I wrote my first MLP 25 years ago. After repeating some early experiments in machine learning from 20 ywars before that. One of the experiments I repeated was in text to speach. It was amazing to set up training runs and return after seveal hours to listen to my supercomputer babble like a toddler. I literally recall listening and being unable to distinguish the output from my NN from that of a real toddler, I happened to be teaching my neice to read around that same time. And when the NN had gained a large vocabulary such that it could fairly proficiently read aloud, I was convinced that I had found my PHD project and a path to AGI.

Further examination and discussion with more experienced researchers gave me pause. They said that one must have a solution, or a significant new approach toward solving the hard problems associated with a research project for it to be viable, otherwise time (and money) is wasted finding new ways to solve the easy problems.

This is a more general principle that can be applied to most areas of endeavour. When you set about research and development that involves a mix of easy, medium, and hard problems, you must solve the hard problems first otherwise you blow your budget finding new ways to solve the easy problems, which nobody cares about in science.

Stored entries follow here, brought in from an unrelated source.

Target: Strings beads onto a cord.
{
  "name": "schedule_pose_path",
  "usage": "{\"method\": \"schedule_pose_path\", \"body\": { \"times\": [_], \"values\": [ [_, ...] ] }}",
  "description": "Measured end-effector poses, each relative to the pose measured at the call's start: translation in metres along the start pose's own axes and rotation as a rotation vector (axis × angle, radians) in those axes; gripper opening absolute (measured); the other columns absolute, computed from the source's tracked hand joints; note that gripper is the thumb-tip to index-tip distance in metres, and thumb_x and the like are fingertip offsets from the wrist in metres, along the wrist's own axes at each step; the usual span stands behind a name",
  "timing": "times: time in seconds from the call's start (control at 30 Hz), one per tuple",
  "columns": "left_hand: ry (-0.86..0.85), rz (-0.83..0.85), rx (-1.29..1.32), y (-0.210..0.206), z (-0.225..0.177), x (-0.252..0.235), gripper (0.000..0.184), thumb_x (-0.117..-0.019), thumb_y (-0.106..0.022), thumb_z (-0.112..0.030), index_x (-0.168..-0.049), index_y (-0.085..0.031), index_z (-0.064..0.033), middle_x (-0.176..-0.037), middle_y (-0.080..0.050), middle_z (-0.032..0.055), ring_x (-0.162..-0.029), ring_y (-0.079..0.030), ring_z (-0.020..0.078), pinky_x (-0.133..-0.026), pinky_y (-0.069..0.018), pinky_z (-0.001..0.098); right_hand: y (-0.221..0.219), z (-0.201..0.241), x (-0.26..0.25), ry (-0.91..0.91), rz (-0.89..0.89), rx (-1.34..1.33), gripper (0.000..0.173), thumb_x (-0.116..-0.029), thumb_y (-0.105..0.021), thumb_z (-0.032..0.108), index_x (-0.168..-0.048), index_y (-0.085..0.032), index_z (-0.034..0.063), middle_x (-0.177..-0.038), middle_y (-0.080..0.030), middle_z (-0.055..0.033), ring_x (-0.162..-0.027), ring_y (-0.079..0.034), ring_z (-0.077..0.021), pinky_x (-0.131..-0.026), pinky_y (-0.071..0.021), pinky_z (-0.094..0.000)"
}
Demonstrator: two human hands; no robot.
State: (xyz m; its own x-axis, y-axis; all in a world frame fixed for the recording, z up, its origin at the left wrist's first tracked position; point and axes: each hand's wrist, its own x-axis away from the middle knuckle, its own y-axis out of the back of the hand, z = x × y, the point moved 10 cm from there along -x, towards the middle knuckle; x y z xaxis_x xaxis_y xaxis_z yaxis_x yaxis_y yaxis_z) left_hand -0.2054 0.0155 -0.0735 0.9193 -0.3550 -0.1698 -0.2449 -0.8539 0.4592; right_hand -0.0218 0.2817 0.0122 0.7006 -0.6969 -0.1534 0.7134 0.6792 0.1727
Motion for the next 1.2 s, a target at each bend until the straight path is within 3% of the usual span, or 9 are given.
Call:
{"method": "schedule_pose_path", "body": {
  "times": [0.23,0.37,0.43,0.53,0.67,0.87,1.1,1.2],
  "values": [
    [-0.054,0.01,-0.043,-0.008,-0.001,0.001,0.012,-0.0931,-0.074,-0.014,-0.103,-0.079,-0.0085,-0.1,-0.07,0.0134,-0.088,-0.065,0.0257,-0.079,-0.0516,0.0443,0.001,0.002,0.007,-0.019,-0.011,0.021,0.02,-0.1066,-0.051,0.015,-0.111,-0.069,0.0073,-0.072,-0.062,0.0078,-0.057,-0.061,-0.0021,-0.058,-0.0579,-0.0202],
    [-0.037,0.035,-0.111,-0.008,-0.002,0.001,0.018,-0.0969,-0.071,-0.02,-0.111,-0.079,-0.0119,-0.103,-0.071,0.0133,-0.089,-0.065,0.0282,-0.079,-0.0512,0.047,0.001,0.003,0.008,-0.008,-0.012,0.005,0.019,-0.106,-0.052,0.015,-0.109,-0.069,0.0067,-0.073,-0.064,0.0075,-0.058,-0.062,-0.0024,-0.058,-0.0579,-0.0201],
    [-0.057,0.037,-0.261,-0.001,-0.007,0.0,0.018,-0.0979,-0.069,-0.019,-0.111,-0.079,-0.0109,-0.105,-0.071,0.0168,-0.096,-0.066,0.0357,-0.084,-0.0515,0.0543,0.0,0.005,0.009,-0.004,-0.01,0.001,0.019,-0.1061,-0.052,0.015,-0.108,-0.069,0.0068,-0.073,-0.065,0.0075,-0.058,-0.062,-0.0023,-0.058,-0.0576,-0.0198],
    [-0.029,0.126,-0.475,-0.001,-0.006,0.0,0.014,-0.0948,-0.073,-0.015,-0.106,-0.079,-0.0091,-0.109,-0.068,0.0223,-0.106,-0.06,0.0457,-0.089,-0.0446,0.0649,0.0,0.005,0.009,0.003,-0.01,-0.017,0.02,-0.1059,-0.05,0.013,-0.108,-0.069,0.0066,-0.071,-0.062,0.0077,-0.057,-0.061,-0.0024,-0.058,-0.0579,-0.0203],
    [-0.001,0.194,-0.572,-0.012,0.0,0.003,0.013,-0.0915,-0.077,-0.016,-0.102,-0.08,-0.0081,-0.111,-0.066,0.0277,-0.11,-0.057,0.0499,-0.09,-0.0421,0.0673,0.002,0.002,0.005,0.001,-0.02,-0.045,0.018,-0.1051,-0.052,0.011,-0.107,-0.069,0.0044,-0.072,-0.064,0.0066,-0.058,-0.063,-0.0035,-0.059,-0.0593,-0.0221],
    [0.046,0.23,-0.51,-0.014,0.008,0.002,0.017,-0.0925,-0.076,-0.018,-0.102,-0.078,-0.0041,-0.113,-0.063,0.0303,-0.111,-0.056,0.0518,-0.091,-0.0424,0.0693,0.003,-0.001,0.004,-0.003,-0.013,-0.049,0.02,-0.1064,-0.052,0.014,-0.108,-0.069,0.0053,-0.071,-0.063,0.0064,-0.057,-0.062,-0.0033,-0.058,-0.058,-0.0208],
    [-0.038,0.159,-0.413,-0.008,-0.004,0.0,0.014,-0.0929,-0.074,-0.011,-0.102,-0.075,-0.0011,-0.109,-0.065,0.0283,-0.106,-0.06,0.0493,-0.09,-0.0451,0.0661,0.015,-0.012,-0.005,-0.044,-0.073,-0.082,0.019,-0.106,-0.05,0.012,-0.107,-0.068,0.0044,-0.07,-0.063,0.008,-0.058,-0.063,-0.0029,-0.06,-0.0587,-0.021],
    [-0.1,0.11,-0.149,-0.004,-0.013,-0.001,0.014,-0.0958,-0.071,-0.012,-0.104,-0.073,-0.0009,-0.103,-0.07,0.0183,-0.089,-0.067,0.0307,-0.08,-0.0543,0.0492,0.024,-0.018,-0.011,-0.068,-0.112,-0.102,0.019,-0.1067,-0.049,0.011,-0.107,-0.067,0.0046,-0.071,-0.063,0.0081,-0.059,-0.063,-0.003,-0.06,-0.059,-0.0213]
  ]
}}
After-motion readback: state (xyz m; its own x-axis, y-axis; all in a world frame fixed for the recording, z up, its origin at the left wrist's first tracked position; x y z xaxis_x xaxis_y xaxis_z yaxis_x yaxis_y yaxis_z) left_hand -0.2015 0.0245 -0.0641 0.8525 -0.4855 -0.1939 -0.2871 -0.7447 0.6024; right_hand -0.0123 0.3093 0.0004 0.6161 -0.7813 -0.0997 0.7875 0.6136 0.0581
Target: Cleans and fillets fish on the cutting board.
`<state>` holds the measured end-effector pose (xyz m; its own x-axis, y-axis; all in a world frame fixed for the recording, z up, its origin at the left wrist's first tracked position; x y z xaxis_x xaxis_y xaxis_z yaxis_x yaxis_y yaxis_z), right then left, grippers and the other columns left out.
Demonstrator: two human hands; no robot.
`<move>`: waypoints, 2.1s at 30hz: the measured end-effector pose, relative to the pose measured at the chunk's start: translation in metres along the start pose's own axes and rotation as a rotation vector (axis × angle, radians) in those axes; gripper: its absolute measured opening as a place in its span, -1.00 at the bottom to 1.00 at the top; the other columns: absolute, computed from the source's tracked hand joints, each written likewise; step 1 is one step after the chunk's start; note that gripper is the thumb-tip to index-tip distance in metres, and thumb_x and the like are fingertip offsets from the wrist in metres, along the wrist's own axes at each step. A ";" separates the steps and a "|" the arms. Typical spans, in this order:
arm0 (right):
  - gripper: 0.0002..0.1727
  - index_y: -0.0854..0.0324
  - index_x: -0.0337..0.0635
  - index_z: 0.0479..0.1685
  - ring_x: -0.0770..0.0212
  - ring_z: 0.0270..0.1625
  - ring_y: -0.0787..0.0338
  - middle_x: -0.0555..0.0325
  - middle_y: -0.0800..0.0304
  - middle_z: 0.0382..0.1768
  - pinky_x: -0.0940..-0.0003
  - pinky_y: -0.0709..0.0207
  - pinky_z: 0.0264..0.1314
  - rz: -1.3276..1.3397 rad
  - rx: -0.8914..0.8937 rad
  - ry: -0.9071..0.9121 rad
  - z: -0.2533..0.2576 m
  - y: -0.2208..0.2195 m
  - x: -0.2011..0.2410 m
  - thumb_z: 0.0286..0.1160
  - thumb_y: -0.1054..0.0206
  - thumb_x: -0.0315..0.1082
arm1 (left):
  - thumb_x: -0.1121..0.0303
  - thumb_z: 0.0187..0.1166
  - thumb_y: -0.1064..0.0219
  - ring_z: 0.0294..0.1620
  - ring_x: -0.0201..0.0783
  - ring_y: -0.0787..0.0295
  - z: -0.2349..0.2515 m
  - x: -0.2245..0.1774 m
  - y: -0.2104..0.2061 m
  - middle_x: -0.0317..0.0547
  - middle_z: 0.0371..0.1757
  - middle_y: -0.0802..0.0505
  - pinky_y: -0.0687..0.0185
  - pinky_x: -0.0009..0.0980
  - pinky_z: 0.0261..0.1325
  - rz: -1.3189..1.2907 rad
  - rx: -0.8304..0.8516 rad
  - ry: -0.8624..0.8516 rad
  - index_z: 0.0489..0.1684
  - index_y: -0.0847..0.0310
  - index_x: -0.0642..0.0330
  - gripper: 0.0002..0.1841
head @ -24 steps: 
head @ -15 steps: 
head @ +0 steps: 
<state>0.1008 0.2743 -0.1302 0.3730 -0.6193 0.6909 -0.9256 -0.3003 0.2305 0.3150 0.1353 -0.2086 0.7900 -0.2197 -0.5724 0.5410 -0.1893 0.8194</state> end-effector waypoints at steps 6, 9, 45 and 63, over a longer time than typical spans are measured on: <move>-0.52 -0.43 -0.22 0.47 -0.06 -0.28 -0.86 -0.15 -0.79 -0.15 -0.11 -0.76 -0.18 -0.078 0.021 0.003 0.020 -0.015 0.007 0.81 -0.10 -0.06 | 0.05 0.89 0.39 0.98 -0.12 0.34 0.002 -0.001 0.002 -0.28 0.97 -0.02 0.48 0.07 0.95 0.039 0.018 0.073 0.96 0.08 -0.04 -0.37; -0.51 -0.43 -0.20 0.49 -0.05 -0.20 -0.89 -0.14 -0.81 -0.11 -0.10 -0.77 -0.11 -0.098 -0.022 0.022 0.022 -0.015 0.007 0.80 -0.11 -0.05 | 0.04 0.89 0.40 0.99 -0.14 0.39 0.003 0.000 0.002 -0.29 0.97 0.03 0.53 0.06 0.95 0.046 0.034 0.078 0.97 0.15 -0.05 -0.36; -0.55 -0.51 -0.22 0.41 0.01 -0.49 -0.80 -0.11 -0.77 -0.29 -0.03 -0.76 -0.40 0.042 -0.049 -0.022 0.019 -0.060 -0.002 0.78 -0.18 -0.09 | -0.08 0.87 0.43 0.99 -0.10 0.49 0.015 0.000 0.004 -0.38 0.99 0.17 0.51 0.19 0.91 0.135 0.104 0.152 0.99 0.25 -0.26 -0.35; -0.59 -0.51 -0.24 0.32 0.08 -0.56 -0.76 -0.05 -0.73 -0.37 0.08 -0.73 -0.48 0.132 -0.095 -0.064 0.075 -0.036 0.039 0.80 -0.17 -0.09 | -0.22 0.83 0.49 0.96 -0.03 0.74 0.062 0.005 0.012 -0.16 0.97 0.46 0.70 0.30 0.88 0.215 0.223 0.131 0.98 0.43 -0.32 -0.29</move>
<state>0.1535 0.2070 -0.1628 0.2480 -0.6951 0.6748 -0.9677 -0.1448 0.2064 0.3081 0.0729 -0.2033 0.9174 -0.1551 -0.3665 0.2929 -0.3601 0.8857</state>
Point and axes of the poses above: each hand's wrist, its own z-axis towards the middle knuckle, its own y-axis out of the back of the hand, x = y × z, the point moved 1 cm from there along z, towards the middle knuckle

But "AI" has left the realm of science behind and entered the realm of capitalism where several years of meaningless intellectual gyration without ever solving a hard problem may be quite profitable.

esafak

I don't know that I would call it an "illusion of thinking", but LLMs do have limitations. Humans do too. No amount of human thinking has solved numerous open problems.

th0ma5

The errors that LLMs make and the errors that people make are not probably not comparable enough in a lot of the discussions about LLM limitations at this point?

esafak

We have different failure modes. And I'm sure researchers, faced with these results, will be motivated to overcome these limitations. This is all good, keep it coming. I just don't understand the some of the naysaying here.

Jensson

They naysayers just says that even when people are motivated to solve a problem the problem might still not get solved. And there are unsolved problems still with LLM, the AI hypemen say AGI is all but a given in a few years time, but if that relies on some undiscovered breakthrough that is very unlikely since such breakthroughs are very rare.